▸ About this task:
Nothing but an exact copy of the listing should be given.

▸ Material provided:
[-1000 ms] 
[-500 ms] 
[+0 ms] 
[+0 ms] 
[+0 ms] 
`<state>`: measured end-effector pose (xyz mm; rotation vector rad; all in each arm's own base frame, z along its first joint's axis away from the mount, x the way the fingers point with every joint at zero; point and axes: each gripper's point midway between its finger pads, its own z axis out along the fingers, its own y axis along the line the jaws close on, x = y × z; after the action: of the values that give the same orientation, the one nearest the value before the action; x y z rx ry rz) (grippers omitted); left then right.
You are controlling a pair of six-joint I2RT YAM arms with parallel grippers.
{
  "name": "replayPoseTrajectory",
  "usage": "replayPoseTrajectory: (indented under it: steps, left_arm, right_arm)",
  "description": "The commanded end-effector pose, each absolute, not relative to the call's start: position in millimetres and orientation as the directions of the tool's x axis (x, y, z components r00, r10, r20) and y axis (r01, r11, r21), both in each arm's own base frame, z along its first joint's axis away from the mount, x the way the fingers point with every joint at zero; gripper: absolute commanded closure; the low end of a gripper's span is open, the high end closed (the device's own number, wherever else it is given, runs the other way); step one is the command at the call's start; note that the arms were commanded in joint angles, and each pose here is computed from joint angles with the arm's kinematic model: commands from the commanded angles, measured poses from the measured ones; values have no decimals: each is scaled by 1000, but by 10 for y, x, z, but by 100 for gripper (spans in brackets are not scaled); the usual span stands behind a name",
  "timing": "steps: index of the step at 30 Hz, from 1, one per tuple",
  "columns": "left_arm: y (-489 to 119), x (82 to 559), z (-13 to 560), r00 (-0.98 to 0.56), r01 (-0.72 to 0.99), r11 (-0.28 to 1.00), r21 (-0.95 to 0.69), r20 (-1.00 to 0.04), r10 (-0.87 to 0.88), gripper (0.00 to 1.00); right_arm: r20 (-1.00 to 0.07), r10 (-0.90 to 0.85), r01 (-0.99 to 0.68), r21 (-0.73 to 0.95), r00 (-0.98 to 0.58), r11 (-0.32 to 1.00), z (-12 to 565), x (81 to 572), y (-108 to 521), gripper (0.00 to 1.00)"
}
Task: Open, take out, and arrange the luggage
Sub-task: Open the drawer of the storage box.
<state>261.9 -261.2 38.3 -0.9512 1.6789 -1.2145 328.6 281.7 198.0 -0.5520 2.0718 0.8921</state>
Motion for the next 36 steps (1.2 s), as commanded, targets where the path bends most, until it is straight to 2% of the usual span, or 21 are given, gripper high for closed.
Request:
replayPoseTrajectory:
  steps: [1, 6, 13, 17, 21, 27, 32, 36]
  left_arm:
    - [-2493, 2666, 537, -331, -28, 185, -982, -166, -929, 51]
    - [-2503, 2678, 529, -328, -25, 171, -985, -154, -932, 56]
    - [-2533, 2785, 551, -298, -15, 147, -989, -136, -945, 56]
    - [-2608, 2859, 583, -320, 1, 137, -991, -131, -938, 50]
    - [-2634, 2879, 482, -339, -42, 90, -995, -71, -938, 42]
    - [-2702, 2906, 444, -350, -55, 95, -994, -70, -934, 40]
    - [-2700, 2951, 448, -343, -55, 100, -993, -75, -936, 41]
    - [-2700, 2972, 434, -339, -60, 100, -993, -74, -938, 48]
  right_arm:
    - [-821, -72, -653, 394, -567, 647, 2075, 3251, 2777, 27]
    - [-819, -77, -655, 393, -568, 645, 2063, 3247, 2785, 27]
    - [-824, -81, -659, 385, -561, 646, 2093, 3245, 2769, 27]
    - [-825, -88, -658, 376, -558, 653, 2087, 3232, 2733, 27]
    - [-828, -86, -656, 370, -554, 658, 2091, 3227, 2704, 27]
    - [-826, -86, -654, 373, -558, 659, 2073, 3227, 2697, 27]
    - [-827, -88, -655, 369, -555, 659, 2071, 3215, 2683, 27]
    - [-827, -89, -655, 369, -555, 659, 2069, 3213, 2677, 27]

▸ Exercise answer:
[-1000 ms] 
[-500 ms] 
[+0 ms] 
[+0 ms] 
[+0 ms] 
`<state>`: measured end-effector pose (xyz mm; rotation vector rad; all in each arm's own base frame, z along its first joint's axis away from the mount, x the way the fingers point with every joint at zero; point and axes: each gripper's point midway between its finger pads, its own z axis out along the fingers, its own y axis along the line the jaws close on, x = y × z; after the action: of the values that give the same orientation, the one nearest the value before the action; x y z rx ry rz) (grippers omitted); left then right.
You are controlling a pair of six-joint I2RT YAM arms with parallel grippers.
{
  "name": "replayPoseTrajectory",
  "usage": "replayPoseTrajectory: (indented under it: steps, left_arm, right_arm)",
  "description": "The commanded end-effector pose, each absolute, not relative to the call's start: position in millimetres and orientation as the directions of the tool's x axis (x, y, z components r00, r10, r20) and y axis (r01, r11, r21), both in each arm's own base frame, z along its first joint's axis away from the mount, x the way the fingers point with every joint at zero; gripper: absolute commanded closure; the low end of a gripper's span is open, the high end closed (the device's own number, wherever else it is given, runs the other way); step one is the command at the call's start; note that the arms were commanded in joint angles, and each pose here is computed from joint angles with the arm's kinematic model: commands from the commanded angles, measured poses from the measured ones; values have no decimals: each is scaled by 1000, but by 10 for y, x, z, but by 100 for gripper (spans in brackets are not scaled); the usual span stands behind a name",
  "timing": "steps: index of the step at 30 Hz, from 1, one per tuple",
  "columns": "left_arm: y (-489 to 119), x (82 to 559), z (-13 to 560), r00 (-0.98 to 0.56), r01 (-0.72 to 0.99), r11 (-0.28 to 1.00), r21 (-0.95 to 0.69), r20 (-1.00 to 0.04), r10 (-0.87 to 0.88), gripper (0.00 to 1.00); right_arm: r20 (-1.00 to 0.07), r10 (-0.90 to 0.85), r01 (-0.99 to 0.68), r21 (-0.73 to 0.95), r00 (-0.98 to 0.58), r11 (-0.32 to 1.00), z (-12 to 565), x (81 to 572), y (-108 to 521), gripper (0.00 to 1.00)"
}
Task: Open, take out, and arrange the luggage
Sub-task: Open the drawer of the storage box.
<state>261.9 -261.2 38.3 -0.9512 1.6789 -1.2145 328.6 281.7 198.0 -0.5520 2.0718 0.8921</state>
Motion for the next 36 steps (1.2 s), as commanded, targets where the path bends most, until it is straight to 2% of the usual span, or 21 are given, gripper high for closed.
Request:
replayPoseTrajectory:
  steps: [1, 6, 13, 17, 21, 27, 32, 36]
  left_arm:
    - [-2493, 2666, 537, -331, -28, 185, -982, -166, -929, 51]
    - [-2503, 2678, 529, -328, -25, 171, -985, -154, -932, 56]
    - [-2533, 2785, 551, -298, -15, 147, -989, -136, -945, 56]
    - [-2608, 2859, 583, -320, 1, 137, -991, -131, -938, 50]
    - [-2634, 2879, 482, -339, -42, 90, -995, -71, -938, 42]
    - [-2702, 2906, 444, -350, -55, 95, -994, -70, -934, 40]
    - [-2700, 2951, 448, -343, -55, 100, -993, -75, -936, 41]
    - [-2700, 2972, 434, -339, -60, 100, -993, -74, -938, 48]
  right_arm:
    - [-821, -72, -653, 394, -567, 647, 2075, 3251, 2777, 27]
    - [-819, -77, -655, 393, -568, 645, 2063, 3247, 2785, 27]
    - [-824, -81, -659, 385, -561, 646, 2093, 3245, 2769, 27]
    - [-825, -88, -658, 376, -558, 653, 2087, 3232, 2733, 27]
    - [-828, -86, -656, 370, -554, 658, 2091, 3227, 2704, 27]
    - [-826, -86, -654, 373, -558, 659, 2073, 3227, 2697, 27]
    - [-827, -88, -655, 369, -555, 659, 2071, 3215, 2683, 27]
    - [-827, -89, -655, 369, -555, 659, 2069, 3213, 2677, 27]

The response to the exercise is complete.